Windows 7は、ITインフラの更新を計画している企業の間で訴求力を高めているようだ――米Computer Economicsの調査レポート「Technology Trends 2010/2011」はこのような見方を示している。
IT管理者向けに調査レポートや各種データを提供しているComputer Economicsでは、2010年上半期に200社余りの企業のIT部門を対象に調査を実施したところ、昨今の世界的不況の影響でIT予算が緊縮傾向にあるものの、IT管理者たちは一部の分野に重点的に投資する意欲を高めていることが明らかになった。
Windows 7もそうした重点分野の1つに含まれているようだ。2010年初頭の時点で同OSに既にアップグレードしていたのは、調査に回答したIT部門の3%にすぎないが、同OSへの移行の費用をIT予算に計上していたのは約31%だった。

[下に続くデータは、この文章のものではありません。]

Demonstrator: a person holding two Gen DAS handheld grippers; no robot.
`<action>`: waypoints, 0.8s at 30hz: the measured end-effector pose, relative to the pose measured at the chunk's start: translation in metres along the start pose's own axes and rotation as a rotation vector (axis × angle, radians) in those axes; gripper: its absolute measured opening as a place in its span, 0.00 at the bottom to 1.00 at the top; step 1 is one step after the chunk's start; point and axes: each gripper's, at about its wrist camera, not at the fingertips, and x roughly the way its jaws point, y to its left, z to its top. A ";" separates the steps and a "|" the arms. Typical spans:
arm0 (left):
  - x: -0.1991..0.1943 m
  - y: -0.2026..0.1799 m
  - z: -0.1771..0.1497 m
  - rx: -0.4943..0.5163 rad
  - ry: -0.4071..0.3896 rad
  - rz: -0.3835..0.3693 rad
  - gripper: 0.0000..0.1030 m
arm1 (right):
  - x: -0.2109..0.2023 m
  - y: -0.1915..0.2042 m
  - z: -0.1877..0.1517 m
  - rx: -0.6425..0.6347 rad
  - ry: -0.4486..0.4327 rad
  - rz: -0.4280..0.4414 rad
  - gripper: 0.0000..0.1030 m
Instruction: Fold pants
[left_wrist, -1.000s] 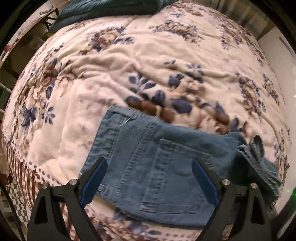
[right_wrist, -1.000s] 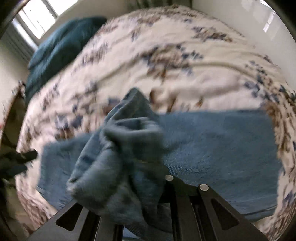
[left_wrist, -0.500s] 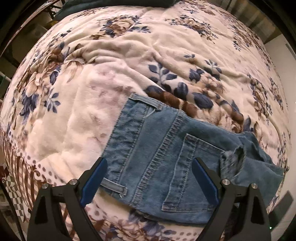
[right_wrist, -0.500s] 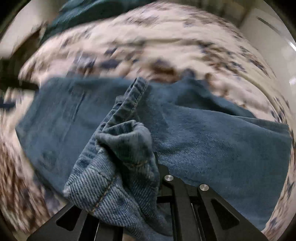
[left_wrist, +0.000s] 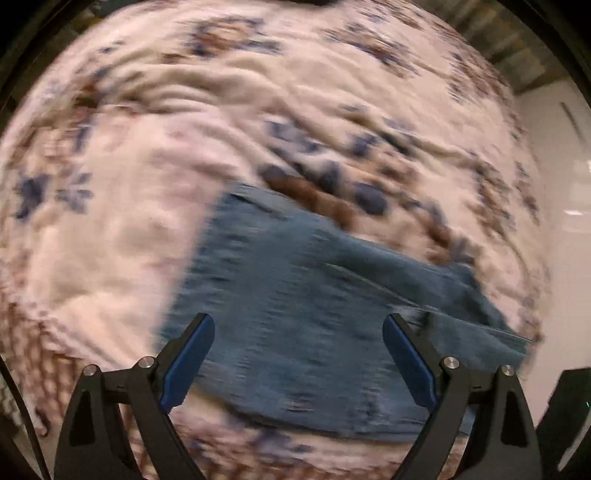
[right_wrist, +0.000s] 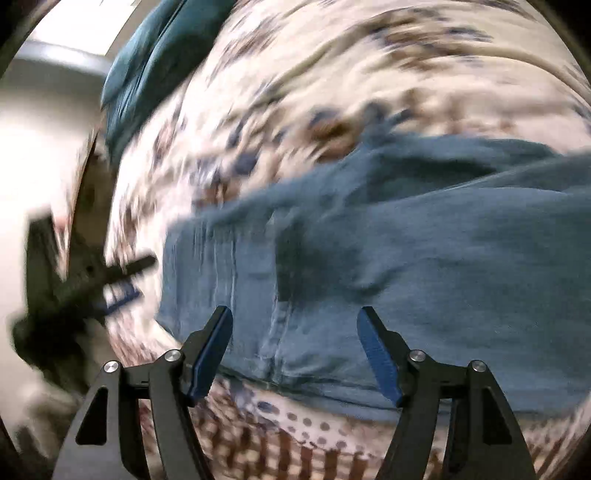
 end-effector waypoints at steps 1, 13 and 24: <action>0.007 -0.014 0.001 0.024 0.033 -0.042 0.90 | -0.013 -0.013 0.004 0.030 -0.027 -0.038 0.70; 0.108 -0.131 -0.015 0.356 0.209 0.035 0.32 | -0.044 -0.138 0.017 0.200 -0.076 -0.234 0.70; 0.065 -0.101 -0.025 0.307 0.201 0.139 0.54 | -0.046 -0.146 -0.028 0.394 0.068 -0.020 0.70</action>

「経費節減傾向と新システムへの投資意欲が全般的に低下している状況からすれば、この結果はやや意外だった」――Computer Economicsの調査担当副社長ジョン・ロングウェル氏は7月27日付の発表資料でこのように述べている。「企業の間でWindows 7への移行が本格的に始まろうとしている」
約29%のIT部門が「デスクトップの仮想化に投資している」と回答し、「ユニファイドコミュニケーションへの投資を現会計年度の予算に計上している」と答えたのは40%で、これらの技術も重点投資分野であることがComputer Economicsの調査で明らかになった。一方、データセンター統合や10ギガビットイーサネット(10GbE)などの分野への投資意欲は比較的低いという結果が示された。
米Microsoftはクラウドに注力する姿勢を大々的に表明しているが、依然として収益の大半を伝統的な製品ライン(特にWindows)に依存している。Microsoftは7月22日の収支報告で、昨年10月にWindows 7をリリースして以来、同OSを1億7500万ライセンス販売し、これがWindows部門の四半期売上高45億ドルおよび同社の四半期総売上高160億ドル4000万ドルに貢献したと述べた。

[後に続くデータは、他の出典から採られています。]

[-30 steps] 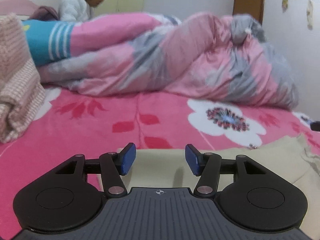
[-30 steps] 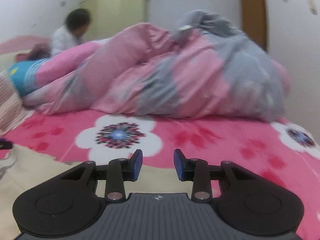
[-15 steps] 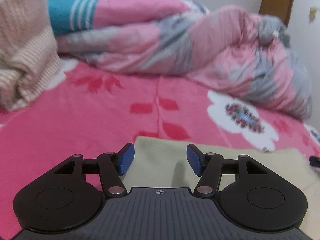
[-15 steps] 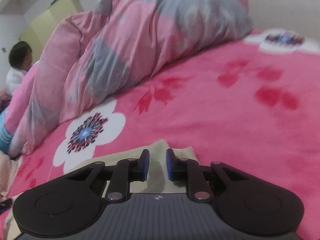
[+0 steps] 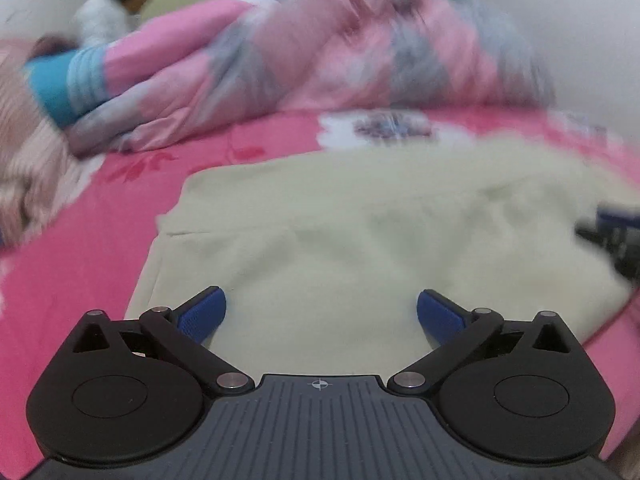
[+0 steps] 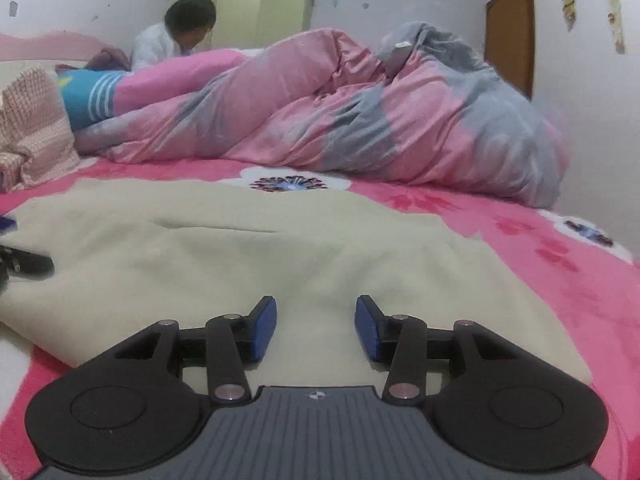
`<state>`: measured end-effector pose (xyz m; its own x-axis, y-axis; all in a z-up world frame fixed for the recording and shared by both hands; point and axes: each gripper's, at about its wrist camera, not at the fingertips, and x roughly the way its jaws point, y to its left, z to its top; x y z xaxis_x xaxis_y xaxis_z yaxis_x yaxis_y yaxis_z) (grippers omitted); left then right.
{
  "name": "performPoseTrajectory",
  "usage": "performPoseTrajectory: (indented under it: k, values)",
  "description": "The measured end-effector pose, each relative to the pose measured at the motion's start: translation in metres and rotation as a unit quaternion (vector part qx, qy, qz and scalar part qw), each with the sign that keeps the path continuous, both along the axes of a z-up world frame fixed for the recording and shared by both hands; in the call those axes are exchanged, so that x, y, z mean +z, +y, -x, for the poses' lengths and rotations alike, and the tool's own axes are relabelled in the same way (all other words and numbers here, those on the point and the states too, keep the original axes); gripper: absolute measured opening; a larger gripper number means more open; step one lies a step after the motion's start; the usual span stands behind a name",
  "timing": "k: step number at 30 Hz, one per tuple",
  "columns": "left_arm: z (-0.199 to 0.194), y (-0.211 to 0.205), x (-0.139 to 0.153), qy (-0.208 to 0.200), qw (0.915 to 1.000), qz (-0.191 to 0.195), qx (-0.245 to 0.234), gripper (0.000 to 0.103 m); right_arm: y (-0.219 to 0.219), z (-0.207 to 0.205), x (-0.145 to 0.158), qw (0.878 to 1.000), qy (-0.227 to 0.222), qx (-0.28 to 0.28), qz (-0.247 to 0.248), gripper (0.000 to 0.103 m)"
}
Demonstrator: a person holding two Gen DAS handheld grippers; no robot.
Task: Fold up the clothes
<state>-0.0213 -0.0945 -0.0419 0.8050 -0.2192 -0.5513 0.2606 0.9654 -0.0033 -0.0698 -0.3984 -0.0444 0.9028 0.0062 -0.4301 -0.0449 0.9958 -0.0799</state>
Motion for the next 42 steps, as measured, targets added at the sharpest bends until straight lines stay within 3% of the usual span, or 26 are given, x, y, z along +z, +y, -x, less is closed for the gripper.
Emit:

「クラウドをめぐるMicrosoftのメッセージは次第にアグレッシブになってきたが、前四半期の主要な収益源となったのは同社の伝統的ビジネスだ」――米Technology Business Researchのアナリスト、アラン・クランス氏は、7月22日付のリサーチノートにこう記している。「先行き不透明な景気状況にもかかわらず、Windows 7とOffice 2010が同社の売り上げ拡大に大きく貢献した」
IT各社が四半期決算期を迎える中、アナリストらはMicrosoftが企業のIT投資拡大の恩恵を受けると予想している。数四半期にわたる緊縮予算で不況を耐え忍んできた大企業および中堅・中小企業の間で、ITインフラの更新が始まっているからだ。
米Jefferiesのアナリスト、キャサリン・エグバート氏は、7月19日付のリサーチノートに「企業でのPCおよびサーバの更新サイクルが迫ってきたことを示す証拠が、今後さらに多く現れるだろう」と記している。「Intelなどの企業の最近の報告は、待ち望まれていたPCとサーバのアップグレードサイクルが始まったことを示している」
Microsoftにとって問題は、これらの企業の需要が同社の新しい製品ラインに結び付くかどうかだ。